Spend a bit of time on your answers to question 3. Are there changes you can make right now to prevent similar problems in the future?
Have a quick discussion about the key lessons learned from the defects discussed in the session.
Whenever you do a retrospective, spend some time discussing the data you've collected through root-cause analysis.

Tip: Try to Avoid Setting up Separate Root-Cause Analysis Sessions

If you keep the number of defects low in your product, try including defects in your iteration planning sessions. Write up index cards for each defect that is obvious to the users. Then you can do the root-cause on each defect's index card or record the information in your bug tracking system. This has the advantage that the defects are prioritized against all the other work that must be done in the iteration and will avoid YAM yet another meeting.

You should constantly evaluate how often to hold root-cause sessions and the process used in your retrospectives. I have worked on projects where we did it every day, once a week, once a month, and not at all. It all depends on how much time you want to spend at any one time and possibly also on where you are in your project. The key thing is to be agile and to anticipate a need to change the session frequency.

Root-Cause Analysis

Not all the teams I've worked on or with did root-cause analysis. However, as I mentioned in Chapter 4, there was one team where this was one of our cornerstone practices. Every week, my team sat down and went through every single defect in our software. These meetings lasted anywhere from 5 to 30 minutes, depending on the number of new defects we had to discuss. We briefly discussed every defect found in the previous week, and we focused our discussion on how we could prevent this and similar defects in the future, almost always through enhancing our automated or manual test plans.

Our weekly reviews kept us focused on eliminating and preventing defects. Essentially, we were motivated to keep our defect count low so we could maximize the amount of time working on new features and minimize the amount of time required for the weekly review. The weekly reviews also ensured that we fixed new defects in the week following the meeting. This practice allowed us to ship our product over a number of years with large numbers of new features and the same number of defects year after year, even with all the new features.

Of all the practices in this book, root-cause analysis is probably the most prone to being ineffective and a time drain. Hence, it is vital to discuss your root-cause sessions in your retrospectives. Are they as effective as they could be? Is everyone who needs to be there? Are too many people attending? What changes to the process can be made to make them shorter and maximally effective? Talk about them as a team and aim to constantly improve their effectiveness. As with any practice, it is important to see some benefits early or the practice will not stick.
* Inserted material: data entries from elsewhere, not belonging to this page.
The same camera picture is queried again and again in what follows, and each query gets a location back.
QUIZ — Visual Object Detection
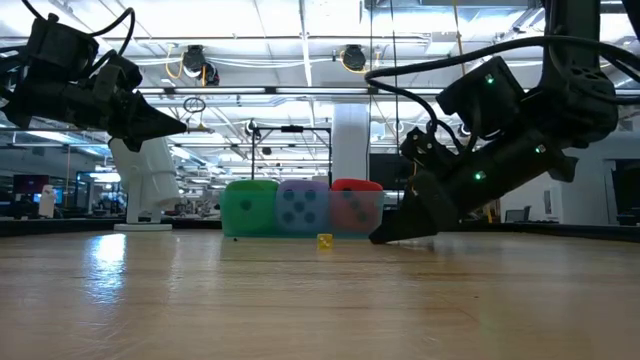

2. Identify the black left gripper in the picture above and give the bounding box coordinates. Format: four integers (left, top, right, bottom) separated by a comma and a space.
4, 54, 188, 153

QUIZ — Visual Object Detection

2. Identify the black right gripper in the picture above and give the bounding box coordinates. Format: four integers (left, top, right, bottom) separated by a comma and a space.
368, 127, 579, 245

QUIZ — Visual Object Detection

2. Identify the red foam die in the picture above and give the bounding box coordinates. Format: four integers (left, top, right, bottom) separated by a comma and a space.
327, 178, 385, 236

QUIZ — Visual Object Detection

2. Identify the purple foam die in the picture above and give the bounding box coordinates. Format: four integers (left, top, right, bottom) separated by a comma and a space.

When starting out, I would advise being conservative. For example, if you have any kind of defect backlog, don't even think about doing root-cause analysis on the backlog until you have an efficient process that has been refined through applying it to some or all of your newly reported defects. I learned this the hard way on a project with a backlog of hundreds of defects. I was the new person on the team, so in a fit of enthusiasm, I organized a review session. After an hour, I realized this practice was a non-starter for this team because they had too many defects to cope. Many of the defects had been reported months to years earlier, and it became clear to me that all the team could do was concentrate on the defects that customers complained about the most. I was only on the project for a short time, and unfortunately I know the problem with the backlog was never addressed. The project was cancelled shortly after I left, largely because of the return on investment of the project: it took too many more developers to keep the project going than were justified by the market size.